|
20 nov. - Il consiglio europeo informale dei capi di Stato e di governo ha scelto Herman Von Rompuy come primo presidente permanente del Consiglio e Catherine Ashton come Alto rappresentante per la politica estera dell'Unione e vicepresidente della Commissione europea. Lo ha comunicato ai giornalisti il presidente di turno del Consiglio, lo svedese Frederic Reinfeldt, sottolineando che "questa decisione è stata presa all'unanimità e ne sono molto felice".

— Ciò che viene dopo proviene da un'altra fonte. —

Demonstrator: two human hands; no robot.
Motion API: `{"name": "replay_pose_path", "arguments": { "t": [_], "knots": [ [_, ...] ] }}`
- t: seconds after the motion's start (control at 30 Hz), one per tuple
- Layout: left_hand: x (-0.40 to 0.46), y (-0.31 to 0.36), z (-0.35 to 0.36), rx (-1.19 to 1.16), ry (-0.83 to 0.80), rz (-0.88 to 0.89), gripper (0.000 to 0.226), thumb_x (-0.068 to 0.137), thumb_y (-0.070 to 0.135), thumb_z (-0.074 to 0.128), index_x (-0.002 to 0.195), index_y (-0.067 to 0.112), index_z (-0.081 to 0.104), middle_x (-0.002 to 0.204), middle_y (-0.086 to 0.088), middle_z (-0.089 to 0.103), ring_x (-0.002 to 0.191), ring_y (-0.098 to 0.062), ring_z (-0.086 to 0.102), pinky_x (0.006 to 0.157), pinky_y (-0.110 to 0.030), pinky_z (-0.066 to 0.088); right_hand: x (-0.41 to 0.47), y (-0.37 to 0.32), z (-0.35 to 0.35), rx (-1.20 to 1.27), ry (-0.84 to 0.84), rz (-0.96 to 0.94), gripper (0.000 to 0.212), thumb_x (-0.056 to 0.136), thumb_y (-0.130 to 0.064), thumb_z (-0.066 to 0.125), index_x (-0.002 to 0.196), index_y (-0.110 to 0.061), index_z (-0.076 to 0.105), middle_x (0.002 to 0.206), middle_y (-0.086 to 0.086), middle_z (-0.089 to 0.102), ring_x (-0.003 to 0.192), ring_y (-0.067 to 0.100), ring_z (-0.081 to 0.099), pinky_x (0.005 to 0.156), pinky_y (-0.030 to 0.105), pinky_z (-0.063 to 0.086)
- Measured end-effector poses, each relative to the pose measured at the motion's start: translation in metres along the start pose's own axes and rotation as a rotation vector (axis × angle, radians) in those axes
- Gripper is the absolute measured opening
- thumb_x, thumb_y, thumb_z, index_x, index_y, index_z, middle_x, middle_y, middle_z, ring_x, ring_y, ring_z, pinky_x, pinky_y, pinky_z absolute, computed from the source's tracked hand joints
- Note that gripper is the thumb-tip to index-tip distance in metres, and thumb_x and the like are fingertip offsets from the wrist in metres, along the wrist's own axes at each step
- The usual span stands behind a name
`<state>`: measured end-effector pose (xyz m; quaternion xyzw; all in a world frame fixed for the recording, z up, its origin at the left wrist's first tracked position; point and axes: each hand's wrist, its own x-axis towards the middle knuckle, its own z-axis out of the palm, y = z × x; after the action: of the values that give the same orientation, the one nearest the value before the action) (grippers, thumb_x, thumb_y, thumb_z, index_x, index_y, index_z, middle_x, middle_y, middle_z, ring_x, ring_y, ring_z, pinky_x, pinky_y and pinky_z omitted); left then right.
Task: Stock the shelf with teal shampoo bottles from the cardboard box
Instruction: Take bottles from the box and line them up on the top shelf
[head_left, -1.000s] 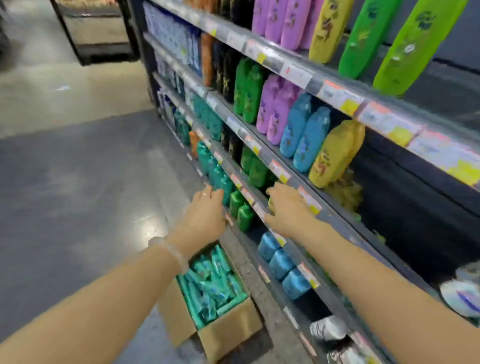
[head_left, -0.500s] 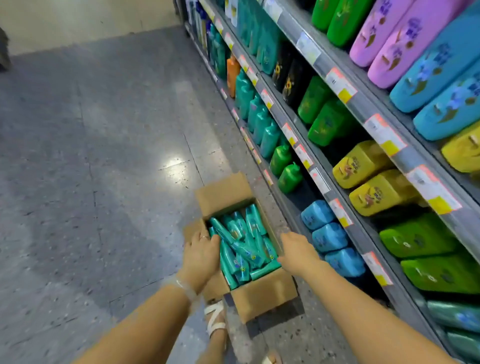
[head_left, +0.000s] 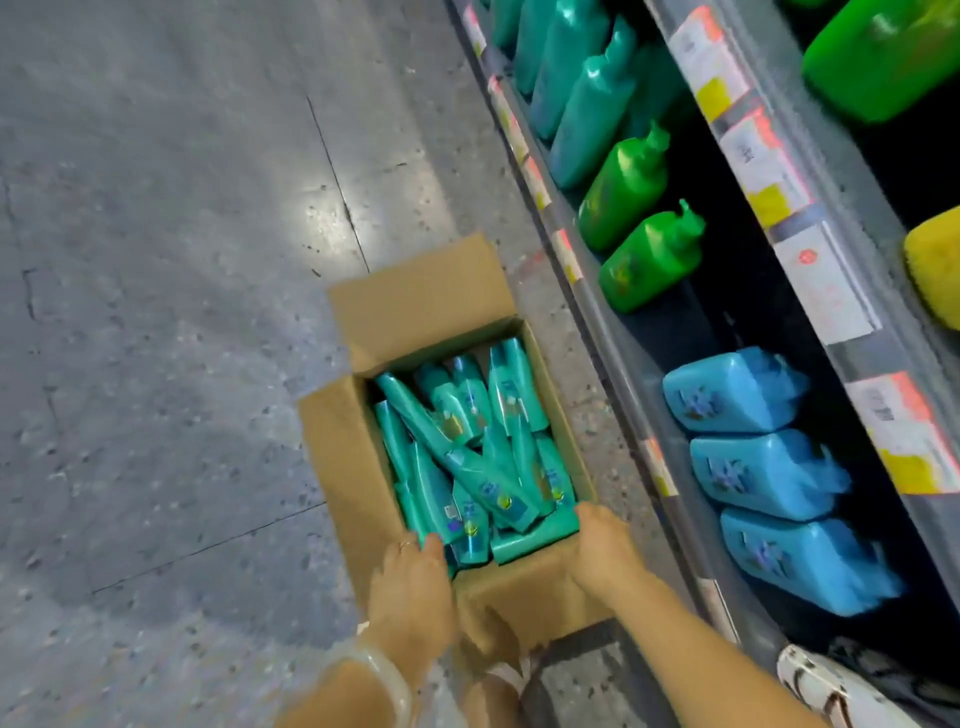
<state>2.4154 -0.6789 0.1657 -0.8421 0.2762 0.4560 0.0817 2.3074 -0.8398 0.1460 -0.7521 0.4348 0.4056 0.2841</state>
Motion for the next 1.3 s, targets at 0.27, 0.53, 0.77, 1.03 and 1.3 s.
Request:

Van Rompuy è l'attuale primo ministro del Belgio, Ashton
è ora il commissario per il Commercio. La scelta di oggi è però solo
un'indicazione politica, benchè definitiva, e dovrà essere ratificata
dal 1 dicembre quando entrerà in vigore il Trattato di Lisbona, che
introduce queste nuove figure. Probabilmente si procederà con una
"procedura scritta, cioè una serie di lettere dei capi di Stato e di
governo dell'Ue nelle quali formalmente si designeranno queste due
persone".
Un appassionato compositore di poesie in stile
giapponese, dalla lunga esperienza politica, ed un'attivista sbarcata
in politica dieci anni fa, con una carriera istituzionale folgorante,
ma che non ha mai neppure partecipato ad un'elezione. Sono questi, in
estrema sintesi, i profili del primo presidente e del primo ministro
degli esteri dell'Unione Europea, due figure create dal Trattato di
Lisbona con l'obiettivo di far sentire piu' forte la voce dell'Europa
sulla scena internazionale di fronte agli Stati Uniti e agli altri
grandi paesi emergenti come la Cina e l'India.

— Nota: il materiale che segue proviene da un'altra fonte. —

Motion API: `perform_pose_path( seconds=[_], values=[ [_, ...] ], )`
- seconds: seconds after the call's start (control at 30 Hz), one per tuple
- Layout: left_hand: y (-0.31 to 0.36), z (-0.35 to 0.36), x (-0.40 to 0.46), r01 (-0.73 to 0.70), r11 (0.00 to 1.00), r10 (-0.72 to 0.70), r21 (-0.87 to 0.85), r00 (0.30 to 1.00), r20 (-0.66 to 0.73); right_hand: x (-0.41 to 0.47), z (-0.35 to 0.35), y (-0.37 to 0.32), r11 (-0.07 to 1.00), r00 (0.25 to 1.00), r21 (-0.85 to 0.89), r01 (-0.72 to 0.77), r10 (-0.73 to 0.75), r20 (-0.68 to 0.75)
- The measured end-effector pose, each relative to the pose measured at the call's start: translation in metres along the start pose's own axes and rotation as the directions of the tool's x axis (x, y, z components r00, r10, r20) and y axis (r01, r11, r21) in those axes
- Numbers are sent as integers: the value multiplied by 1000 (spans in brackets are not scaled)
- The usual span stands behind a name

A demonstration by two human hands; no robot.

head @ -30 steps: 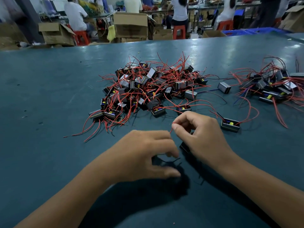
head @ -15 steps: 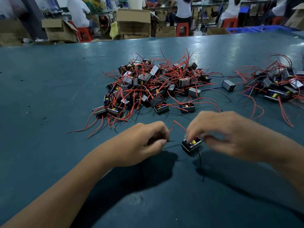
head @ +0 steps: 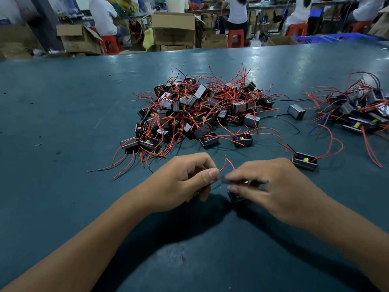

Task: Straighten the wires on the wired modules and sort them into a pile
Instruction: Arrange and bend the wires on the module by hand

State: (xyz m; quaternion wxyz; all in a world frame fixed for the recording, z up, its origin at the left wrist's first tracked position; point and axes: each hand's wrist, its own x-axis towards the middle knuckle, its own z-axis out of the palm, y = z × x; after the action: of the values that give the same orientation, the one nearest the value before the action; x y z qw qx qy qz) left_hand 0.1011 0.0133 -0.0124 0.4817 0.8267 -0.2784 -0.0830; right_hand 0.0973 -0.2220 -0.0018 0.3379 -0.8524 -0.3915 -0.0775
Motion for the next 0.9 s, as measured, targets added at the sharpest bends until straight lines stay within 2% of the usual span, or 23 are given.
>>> perform_pose_path(
  seconds=[0.1, 0.27, 0.47, 0.63, 0.77, 0.9],
  values=[
    [-1, 1, 0, 12, 999, -13, -50, 1000, -26, -1, 15, 0, 955, 959, 202, -218, 248, -136],
    [0, -1, 1, 46, 991, -56, -125, 996, -72, 2, 21, -3, 886, 914, 370, -280, 364, -180],
    [2, 1, 3, 119, 963, -154, -243, 979, -131, 4, 24, -6, 768, 873, 570, -293, 457, -167],
    [7, 3, 2, 80, 956, -115, -281, 987, -110, 9, 27, -9, 697, 831, 640, -322, 532, -162],
    [9, 9, 3, 82, 973, -109, -216, 988, -113, 9, 31, -10, 651, 845, 699, -295, 520, -127],
    [13, 12, 4, 114, 954, -164, -278, 972, -167, 10, 32, -12, 603, 860, 752, -265, 500, -98]
  ],
)
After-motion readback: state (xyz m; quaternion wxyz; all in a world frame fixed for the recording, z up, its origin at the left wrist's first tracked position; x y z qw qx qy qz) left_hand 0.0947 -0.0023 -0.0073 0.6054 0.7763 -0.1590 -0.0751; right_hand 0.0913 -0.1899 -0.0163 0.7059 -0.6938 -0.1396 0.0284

Herman Van Rompuy, 62 anni di origine fiamminga, si e' costruito una reputazione piu' da mediatore riflessivo che da politico carismatico. L'Europa doveva essere il suo destino, visto che e' nato il 31 ottobre del 1947 nel sobborgo di Bruxelles di Etterbeek, sede oggi del quartiere delle istituzioni comunitarie. All'universita' ha studiato filosofia ed economia, e' un cattolico praticante ed ha quattro figli. Autore di diversi libri, e' specializzato nelle composizioni stile Haiku, lo stile poetico giapponese di 17 sillabe, che pubblica nel suo blog. Ha passato la maggior parte della sua carriera politica nella camera bassa del Parlamento belga. Ha guidato il partito Fiammingo Cristiano Democratico dal 1988 al 1993 ed in seguito e' stato ministro del bilancio sotto Jean-Luc Dehaene.
Van Rompuy e' diventato poi presidente della Camera dei Rappresentanti nel 2007 fino a quando, lo scorso dicembre, nel pieno della crisi tra le componenti olandese e francofona del Paese, re Alberto II lo convinse ad accettare la carica di Primo Ministro. Famoso per il suo senso dell'umorismo, riopete spesso ''la politica non e' tutto nella vita''.
La baronessa Catherine Ashton, questo il titolo che le spetta per essere stata nominata alla Camera dei Lord, e' nata nel 1956 ad Upholland, nel nordovest dell'Inghilterra Ashton, ed ha studiato economia all'Universita' di Londra. Sposata con un commentatore politico, ha due figli e tre figliastri. Ha lavorato per sei anni come direttrice di Business In The Community, un'organizzazione che incoraggia le aziende a garantire nello loro strutture piu' equita' e diversita'. Tra il 1998 ed il 2001 e' stata anche presidente di un'autorita' sanitaria locale.
Nel 1999 e' stata nominata dal Partito Laburista alla Camera dei Lord e nel 2001 ha avuto il primo incarico politico di rilievo quando fu chiamata al ministero dell'educazione per poi passare ai dipartimenti degli affari costituzionali e della giustizia. Nel 2007 e' stata nominata capogruppo alla Camera alta del Parlamento britannico. Quando Peter Mandelson lascio' nel 2008 l'incarico di commissario al commercio, la Ashton fu inviata al suo posto.